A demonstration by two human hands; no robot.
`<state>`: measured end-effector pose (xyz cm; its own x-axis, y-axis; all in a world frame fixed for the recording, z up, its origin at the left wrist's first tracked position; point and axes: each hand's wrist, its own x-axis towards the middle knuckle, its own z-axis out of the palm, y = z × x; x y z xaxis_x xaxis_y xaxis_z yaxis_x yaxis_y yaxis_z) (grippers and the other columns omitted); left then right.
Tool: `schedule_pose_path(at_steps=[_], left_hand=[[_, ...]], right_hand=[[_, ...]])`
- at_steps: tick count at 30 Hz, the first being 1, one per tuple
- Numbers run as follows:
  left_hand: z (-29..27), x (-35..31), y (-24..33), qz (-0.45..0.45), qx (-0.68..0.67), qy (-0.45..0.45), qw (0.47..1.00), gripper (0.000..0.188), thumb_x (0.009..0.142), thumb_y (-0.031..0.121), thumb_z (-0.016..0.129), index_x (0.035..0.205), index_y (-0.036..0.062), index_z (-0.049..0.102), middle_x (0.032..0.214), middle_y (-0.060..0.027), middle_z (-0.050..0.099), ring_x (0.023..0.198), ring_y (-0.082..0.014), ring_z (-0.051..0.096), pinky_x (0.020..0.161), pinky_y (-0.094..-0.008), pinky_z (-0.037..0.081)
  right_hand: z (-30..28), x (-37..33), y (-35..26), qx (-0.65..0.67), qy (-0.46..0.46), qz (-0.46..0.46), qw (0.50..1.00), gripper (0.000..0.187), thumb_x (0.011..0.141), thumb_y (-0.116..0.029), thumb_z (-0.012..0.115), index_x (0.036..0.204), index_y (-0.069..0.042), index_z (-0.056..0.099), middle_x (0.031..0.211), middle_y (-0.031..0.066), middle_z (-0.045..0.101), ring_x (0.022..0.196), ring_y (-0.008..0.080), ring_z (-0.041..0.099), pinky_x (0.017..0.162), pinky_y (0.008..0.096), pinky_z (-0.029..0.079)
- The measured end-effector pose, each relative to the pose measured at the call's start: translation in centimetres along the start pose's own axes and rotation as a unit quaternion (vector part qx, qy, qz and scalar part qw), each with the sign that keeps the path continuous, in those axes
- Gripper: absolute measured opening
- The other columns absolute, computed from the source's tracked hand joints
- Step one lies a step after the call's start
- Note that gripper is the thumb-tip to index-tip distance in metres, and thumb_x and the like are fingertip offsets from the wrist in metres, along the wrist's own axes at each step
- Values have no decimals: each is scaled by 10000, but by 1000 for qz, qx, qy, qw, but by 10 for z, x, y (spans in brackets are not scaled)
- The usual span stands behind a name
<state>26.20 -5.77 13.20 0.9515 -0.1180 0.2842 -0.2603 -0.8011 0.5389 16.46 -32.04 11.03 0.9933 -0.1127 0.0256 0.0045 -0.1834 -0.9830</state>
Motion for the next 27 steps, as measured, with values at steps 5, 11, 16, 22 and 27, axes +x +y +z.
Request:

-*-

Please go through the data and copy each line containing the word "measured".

- Expected answer
`<state>`: measured end-effector pose (xyz cm; its own x-axis, y-axis; all in a world frame fixed for the recording, z up, its origin at the left wrist's first tracked position; point and axes: each hand's wrist, its own x-axis towards the middle knuckle, its own z-axis out of the palm, y = z × x; x y z xaxis_x xaxis_y xaxis_z yaxis_x yaxis_y yaxis_z) (grippers and the other columns omitted); left then right.
- The measured end-effector pose, each relative to the pose measured at the call's start: translation in centimetres along the start pose's own axes and rotation as a unit quaternion (vector part qx, qy, qz and scalar part qw), each with the sign that keeps the path continuous, in those axes
- Gripper: absolute measured opening
Motion for the next 27 steps, as measured, with values at steps 5, 11, 16, 22 and 27, axes +x +y +z.

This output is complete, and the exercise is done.